Go through the data line by line from the top, retyping each exactly, and end with the line that contains "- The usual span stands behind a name".

==== RECORDED INFORMATION ====

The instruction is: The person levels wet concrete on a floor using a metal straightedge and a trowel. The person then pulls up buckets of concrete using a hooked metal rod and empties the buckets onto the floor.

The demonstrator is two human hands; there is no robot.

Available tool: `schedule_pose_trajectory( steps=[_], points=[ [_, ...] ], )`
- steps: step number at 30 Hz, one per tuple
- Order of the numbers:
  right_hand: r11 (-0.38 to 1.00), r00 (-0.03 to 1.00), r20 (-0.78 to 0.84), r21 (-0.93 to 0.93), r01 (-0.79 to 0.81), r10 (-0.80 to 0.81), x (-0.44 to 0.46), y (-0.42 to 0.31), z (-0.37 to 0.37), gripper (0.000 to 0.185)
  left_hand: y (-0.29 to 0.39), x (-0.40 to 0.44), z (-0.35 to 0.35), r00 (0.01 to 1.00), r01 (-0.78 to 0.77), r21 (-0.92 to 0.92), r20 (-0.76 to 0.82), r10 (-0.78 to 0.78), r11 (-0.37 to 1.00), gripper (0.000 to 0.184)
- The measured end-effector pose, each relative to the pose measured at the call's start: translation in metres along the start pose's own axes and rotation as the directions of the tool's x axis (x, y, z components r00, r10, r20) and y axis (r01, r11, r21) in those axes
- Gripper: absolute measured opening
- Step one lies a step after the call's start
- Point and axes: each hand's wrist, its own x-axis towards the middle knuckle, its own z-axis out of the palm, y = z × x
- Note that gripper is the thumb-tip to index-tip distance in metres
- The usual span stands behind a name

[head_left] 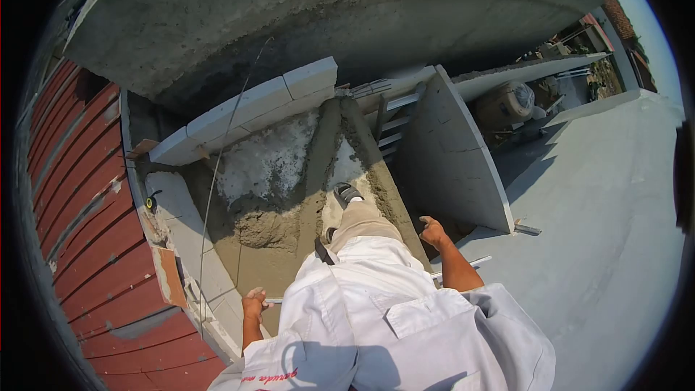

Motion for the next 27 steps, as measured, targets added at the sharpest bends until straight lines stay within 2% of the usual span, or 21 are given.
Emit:
schedule_pose_trajectory(
  steps=[1, 2, 3, 5, 8, 14, 18, 21, 23, 27],
  points=[
    [0.997, 0.999, -0.011, 0.062, 0.049, -0.048, -0.019, -0.029, -0.02, 0.046, -0.019, 0.006, -0.002, 1.0, 0.008, -0.084, 0.006, -0.008, 0.996, 0.045],
    [0.994, 0.998, 0.037, 0.104, -0.046, 0.042, -0.023, -0.052, -0.033, 0.053, -0.016, -0.011, 0.005, 0.998, 0.05, -0.067, -0.038, -0.052, 0.997, 0.054],
    [0.979, 0.987, 0.079, 0.136, -0.152, 0.142, -0.02, -0.068, -0.042, 0.061, -0.038, -0.007, 0.003, 0.999, 0.01, -0.086, -0.039, -0.013, 0.996, 0.063],
    [0.981, 0.986, 0.079, 0.111, -0.157, 0.148, -0.004, -0.077, -0.051, 0.057, -0.065, -0.013, 0.008, 0.997, 0.022, -0.12, -0.072, -0.031, 0.993, 0.066],
    [0.992, 0.989, 0.091, 0.035, -0.12, 0.116, 0.008, -0.118, -0.064, 0.051, -0.107, -0.031, 0.016, 0.989, 0.056, -0.294, -0.113, -0.093, 0.954, 0.066],
    [0.985, 0.981, 0.169, -0.127, 0.113, -0.09, 0.053, -0.211, -0.064, 0.046, -0.193, -0.064, 0.058, 0.966, 0.1, -0.549, -0.147, -0.213, 0.83, 0.061],
    [0.946, 0.927, 0.283, -0.136, 0.294, -0.247, 0.104, -0.254, -0.048, 0.043, -0.241, -0.074, 0.101, 0.938, 0.129, -0.668, -0.157, -0.308, 0.733, 0.059],
    [0.913, 0.89, 0.366, -0.193, 0.359, -0.273, 0.105, -0.308, -0.026, 0.044, -0.248, -0.083, 0.128, 0.907, 0.197, -0.68, -0.147, -0.395, 0.706, 0.059],
    [0.9, 0.852, 0.44, -0.185, 0.395, -0.283, 0.114, -0.334, -0.014, 0.047, -0.23, -0.103, 0.142, 0.918, 0.18, -0.728, -0.118, -0.38, 0.662, 0.056],
    [0.827, 0.818, 0.528, -0.338, 0.449, -0.228, 0.136, -0.385, -0.002, 0.046, -0.198, -0.134, 0.182, 0.917, 0.151, -0.806, -0.101, -0.385, 0.572, 0.054]
  ],
)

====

◆ **OUTPUT**:
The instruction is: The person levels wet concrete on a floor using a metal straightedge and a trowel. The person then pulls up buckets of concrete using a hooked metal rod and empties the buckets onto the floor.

The demonstrator is two human hands; there is no robot.

Available tool: `schedule_pose_trajectory( steps=[_], points=[ [_, ...] ], )`
- steps: step number at 30 Hz, one per tuple
- Order of the numbers:
  right_hand: r11 (-0.38 to 1.00), r00 (-0.03 to 1.00), r20 (-0.78 to 0.84), r21 (-0.93 to 0.93), r01 (-0.79 to 0.81), r10 (-0.80 to 0.81), x (-0.44 to 0.46), y (-0.42 to 0.31), z (-0.37 to 0.37), gripper (0.000 to 0.185)
  left_hand: y (-0.29 to 0.39), x (-0.40 to 0.44), z (-0.35 to 0.35), r00 (0.01 to 1.00), r01 (-0.78 to 0.77), r21 (-0.92 to 0.92), r20 (-0.76 to 0.82), r10 (-0.78 to 0.78), r11 (-0.37 to 1.00), gripper (0.000 to 0.184)
- The measured end-effector pose, each relative to the pose measured at the call's start: translation in metres along the start pose's own axes and rotation as the directions of the tool's x axis (x, y, z components r00, r10, r20) and y axis (r01, r11, r21) in those axes
- Gripper: absolute measured opening
- Step one lies a step after the call's start
- Point and axes: each hand's wrist, its own x-axis towards the middle knuckle, its own z-axis out of the palm, y = z × x
- Note that gripper is the thumb-tip to index-tip distance in metres
- The usual span stands behind a name

No additional output is expected for this exercise.